2008-01-07 Thread Justin C. Walker

On Jan 4, 2008, at 17:08 , Adam R. Maxwell wrote:

>
> On Friday, January 04, 2008, at 04:56PM, "Justin C. Walker"  
> <[EMAIL PROTECTED]> wrote:
>> Hi, all,
>>
>> I've been fiddling with a recent nightly build (Version 1.3.12
>> (v987)), and wanted to add some refs to my database.  The 'help'
>> says, roughly, "go ahead and drag `em in".
>>
>> Two questions:
>>  - the help refers variously to the "database" and "publications"
>> window.  Are these the same?  And, are these the window containing
>> the (column) listing of the entries in the database?
>
> That sounds right; this is the main document window that has  
> columns and groups.  It would be great if someone wanted to clean  
> up the terminology in the help...Texinfo is pretty easy.

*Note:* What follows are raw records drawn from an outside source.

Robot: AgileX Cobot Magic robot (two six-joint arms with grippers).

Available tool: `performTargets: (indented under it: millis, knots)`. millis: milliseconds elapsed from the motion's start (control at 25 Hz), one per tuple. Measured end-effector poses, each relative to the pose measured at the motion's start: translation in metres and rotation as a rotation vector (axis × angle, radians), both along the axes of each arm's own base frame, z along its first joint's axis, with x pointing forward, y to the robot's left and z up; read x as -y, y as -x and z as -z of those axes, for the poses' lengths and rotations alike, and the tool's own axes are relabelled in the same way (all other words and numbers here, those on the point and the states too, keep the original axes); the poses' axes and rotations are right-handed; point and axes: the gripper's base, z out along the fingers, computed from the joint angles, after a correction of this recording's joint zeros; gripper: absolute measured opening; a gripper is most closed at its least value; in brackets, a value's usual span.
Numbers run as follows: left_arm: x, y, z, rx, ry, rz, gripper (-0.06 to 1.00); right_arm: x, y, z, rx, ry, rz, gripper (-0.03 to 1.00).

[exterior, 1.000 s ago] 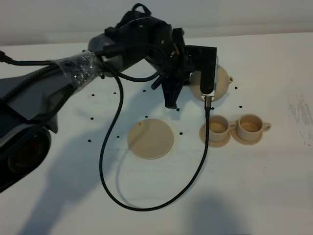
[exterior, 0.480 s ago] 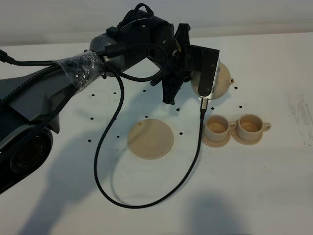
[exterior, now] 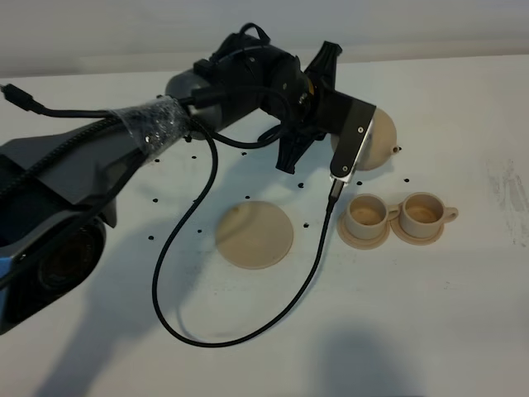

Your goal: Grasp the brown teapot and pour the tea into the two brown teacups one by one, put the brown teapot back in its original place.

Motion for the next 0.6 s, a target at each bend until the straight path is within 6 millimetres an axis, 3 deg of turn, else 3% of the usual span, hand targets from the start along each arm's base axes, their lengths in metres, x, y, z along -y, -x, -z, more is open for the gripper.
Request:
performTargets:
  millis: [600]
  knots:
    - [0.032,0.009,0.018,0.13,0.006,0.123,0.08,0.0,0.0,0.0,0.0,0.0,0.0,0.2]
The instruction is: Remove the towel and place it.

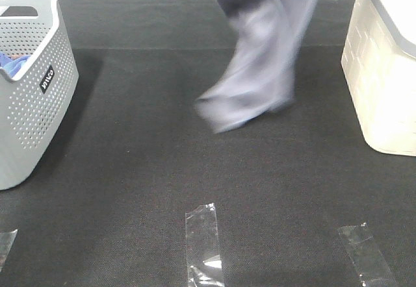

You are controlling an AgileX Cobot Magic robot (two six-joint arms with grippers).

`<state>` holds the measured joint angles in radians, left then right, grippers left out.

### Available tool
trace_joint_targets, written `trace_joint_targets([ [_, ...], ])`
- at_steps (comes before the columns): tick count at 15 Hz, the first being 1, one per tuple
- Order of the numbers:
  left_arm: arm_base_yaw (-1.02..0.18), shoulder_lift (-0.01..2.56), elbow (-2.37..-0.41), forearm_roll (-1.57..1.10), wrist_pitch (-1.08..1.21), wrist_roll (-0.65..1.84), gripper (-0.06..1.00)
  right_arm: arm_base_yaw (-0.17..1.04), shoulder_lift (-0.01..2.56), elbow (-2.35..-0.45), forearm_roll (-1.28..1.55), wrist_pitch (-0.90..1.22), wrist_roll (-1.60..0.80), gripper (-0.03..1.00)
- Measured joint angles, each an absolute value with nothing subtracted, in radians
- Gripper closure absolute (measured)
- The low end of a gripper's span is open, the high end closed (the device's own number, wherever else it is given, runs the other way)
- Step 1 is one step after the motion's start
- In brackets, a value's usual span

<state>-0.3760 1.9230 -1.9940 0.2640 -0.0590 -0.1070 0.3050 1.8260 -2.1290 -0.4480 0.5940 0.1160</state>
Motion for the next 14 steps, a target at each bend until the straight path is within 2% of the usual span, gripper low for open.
trace_joint_targets([
  [3, -0.371, 1.919, -2.134, 0.274, 0.087, -0.092, 0.94, 0.318, 1.826, -2.218, -0.401, 0.598, 0.116, 0.97],
  [9, -0.373, 2.005, -2.137, 0.211, 0.577, 0.019, 0.94, 0.326, 1.939, -2.217, -0.281, 0.987, 0.106, 0.97],
  [14, -0.373, 2.029, -2.145, 0.135, 0.753, 0.022, 0.94, 0.326, 1.95, -2.192, -0.245, 1.036, 0.099, 0.97],
])
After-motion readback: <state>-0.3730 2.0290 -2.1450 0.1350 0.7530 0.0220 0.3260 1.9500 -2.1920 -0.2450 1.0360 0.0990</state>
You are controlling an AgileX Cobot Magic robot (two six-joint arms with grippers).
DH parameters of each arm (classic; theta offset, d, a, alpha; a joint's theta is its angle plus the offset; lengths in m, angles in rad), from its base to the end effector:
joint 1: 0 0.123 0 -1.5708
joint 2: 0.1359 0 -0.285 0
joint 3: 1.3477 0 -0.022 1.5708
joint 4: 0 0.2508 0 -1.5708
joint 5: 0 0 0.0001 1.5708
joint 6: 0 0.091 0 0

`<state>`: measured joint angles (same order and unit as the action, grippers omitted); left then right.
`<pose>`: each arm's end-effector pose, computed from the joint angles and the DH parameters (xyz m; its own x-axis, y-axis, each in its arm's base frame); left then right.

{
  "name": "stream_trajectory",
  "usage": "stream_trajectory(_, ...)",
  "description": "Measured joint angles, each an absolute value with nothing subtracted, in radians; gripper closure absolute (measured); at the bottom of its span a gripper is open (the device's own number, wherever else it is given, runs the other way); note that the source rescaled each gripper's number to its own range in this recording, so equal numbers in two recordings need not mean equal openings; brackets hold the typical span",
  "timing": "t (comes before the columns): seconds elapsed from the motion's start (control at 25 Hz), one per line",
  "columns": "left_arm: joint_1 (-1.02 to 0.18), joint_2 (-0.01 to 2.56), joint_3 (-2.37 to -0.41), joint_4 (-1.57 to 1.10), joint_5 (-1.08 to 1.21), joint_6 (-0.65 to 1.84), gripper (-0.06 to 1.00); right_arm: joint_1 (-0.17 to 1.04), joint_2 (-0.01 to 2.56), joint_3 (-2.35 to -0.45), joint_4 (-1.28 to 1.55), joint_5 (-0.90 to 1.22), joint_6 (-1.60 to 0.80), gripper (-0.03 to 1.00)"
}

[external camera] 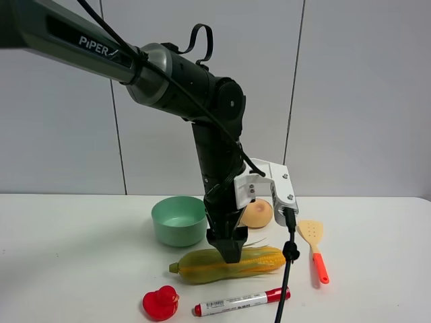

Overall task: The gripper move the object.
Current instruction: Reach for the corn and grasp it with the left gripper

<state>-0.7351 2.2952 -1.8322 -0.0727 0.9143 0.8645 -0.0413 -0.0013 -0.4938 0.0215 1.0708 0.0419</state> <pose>0.3545 -0.3275 0.1500 0.0122 0.9731 -0.2302 0.9858 0.0268 0.1658 -0.0047 0.0019 0.2748 -0.4669 0.0715 -0.8814 0.0491 0.9973 0.0549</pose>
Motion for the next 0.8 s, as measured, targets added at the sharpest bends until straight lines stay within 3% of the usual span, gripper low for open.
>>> stream_trajectory(0.8, -0.735, 2.375, -1.837, -0.087, 0.922, 0.865, 0.32, -0.041, -0.001, -0.494, 0.022, 1.071, 0.042, -0.03)
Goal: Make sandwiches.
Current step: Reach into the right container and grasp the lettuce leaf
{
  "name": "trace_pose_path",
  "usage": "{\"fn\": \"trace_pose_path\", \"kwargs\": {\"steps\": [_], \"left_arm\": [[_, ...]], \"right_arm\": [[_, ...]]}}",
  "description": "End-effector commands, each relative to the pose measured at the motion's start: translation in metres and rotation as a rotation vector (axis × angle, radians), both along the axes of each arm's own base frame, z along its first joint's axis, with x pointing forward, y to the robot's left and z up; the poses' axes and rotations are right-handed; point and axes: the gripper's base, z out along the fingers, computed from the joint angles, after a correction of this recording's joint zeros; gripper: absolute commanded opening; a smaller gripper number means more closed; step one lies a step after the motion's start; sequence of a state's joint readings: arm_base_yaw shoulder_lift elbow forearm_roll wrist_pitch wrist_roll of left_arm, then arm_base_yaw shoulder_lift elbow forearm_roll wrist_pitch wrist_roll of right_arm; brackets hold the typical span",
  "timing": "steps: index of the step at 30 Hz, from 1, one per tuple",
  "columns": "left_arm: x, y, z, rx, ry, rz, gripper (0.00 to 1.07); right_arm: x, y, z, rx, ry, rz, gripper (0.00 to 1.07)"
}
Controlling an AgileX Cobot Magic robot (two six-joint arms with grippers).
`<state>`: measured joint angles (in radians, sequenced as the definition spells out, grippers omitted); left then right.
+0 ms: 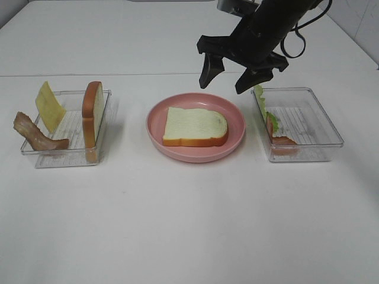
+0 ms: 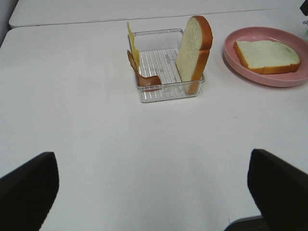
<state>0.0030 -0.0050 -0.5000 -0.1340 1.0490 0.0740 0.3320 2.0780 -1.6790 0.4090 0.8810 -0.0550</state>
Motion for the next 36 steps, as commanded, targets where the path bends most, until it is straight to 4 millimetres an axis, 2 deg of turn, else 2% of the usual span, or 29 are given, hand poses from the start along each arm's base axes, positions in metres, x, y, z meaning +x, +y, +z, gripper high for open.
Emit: {"fn": "trace_pose_path", "kwargs": {"steps": [1,4,9,12,15,17,20,21,28,36], "left_arm": [[-0.002,0.000,0.001,-0.001,-0.029,0.000,1.00],[-0.002,0.000,0.001,-0.001,-0.029,0.000,1.00],[-0.002,0.000,0.001,-0.001,-0.029,0.000,1.00],[-0.002,0.000,0.001,-0.001,-0.029,0.000,1.00],[-0.002,0.000,0.001,-0.001,-0.029,0.000,1.00],[-0.002,0.000,0.001,-0.001,-0.029,0.000,1.00],[-0.002,0.000,0.001,-0.001,-0.029,0.000,1.00],[-0.002,0.000,0.001,-0.001,-0.029,0.000,1.00],[-0.002,0.000,0.001,-0.001,-0.029,0.000,1.00],[-0.002,0.000,0.001,-0.001,-0.029,0.000,1.00]], "right_arm": [[-0.003,-0.011,0.016,-0.106,-0.048,-0.003,0.76],[-0.002,-0.014,0.018,-0.135,-0.052,-0.004,0.76],[0.006,-0.024,0.035,-0.262,-0.117,-0.018,0.75],[0.011,-0.025,0.038,-0.281,-0.126,-0.014,0.75],[0.018,-0.025,0.033,-0.316,-0.100,-0.004,0.75],[0.028,-0.024,0.021,-0.357,-0.072,0.008,0.75],[0.030,-0.024,0.016,-0.364,-0.060,0.010,0.75],[0.033,-0.023,0.008,-0.374,-0.045,0.014,0.75],[0.041,-0.023,-0.018,-0.420,-0.009,0.014,0.75],[0.043,-0.024,-0.028,-0.431,0.009,0.003,0.75]]}}
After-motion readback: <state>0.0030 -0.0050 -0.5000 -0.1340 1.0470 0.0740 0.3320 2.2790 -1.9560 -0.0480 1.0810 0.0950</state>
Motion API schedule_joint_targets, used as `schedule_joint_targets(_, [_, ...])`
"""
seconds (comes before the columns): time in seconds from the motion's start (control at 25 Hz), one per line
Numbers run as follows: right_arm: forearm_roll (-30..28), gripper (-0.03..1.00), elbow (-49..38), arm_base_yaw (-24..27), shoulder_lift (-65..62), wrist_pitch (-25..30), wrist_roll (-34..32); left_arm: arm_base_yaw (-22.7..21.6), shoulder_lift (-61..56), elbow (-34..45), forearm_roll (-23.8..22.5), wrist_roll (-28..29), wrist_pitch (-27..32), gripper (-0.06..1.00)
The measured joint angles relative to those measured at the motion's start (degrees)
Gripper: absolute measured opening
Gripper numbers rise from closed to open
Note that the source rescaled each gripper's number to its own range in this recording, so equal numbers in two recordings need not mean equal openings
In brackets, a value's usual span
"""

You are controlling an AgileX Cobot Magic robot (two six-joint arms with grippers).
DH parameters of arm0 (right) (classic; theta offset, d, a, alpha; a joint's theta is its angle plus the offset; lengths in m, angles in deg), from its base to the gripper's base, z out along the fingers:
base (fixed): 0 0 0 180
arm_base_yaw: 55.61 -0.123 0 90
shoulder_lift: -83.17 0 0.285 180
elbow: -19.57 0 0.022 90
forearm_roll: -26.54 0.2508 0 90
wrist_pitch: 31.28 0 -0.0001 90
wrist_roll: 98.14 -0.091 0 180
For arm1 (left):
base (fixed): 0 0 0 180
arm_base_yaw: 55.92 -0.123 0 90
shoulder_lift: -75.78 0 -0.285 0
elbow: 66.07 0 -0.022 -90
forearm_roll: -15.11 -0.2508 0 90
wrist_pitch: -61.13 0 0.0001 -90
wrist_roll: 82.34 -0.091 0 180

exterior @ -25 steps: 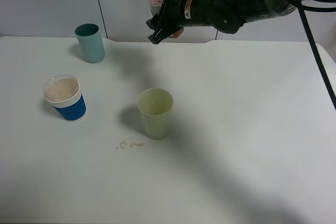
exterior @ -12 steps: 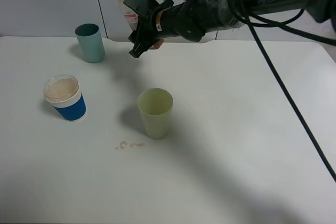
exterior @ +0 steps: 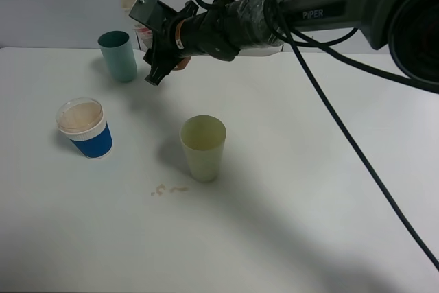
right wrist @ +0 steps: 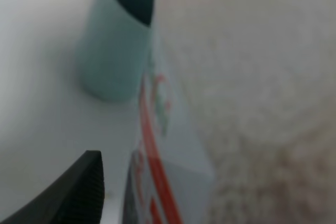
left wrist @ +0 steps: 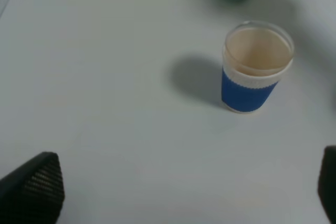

Not knowing anything about "Help", is that written in Texinfo, and  
turned into "Mac Help" during the build?

>> And finally, when I drag a file containing a bibtex entry onto the
>> 'central' window, I get this file added to the entry I drop the file
>> onto, instead of getting a new entry.  What am I missing?
>
> Try moving your file around until the entire tableview is  
> highlighted (between rows or near the edge).  If a row is  
> highlighted, it adds to that row.  If the entire table is  
> highlighted, it adds a new ref.  Dropping on a group might be an  
> easier target.  The drop highlight should give you a pretty good  
> idea of what it's going to do, though.

Oh, duh!  It was in the doc, but I saw right past it...

Thanks for the help.

Justin

--
Justin C. Walker, Curmudgeon at Large
Institute for the Absorption of Federal Funds
---
If it weren't for carbon-14, I wouldn't date at all.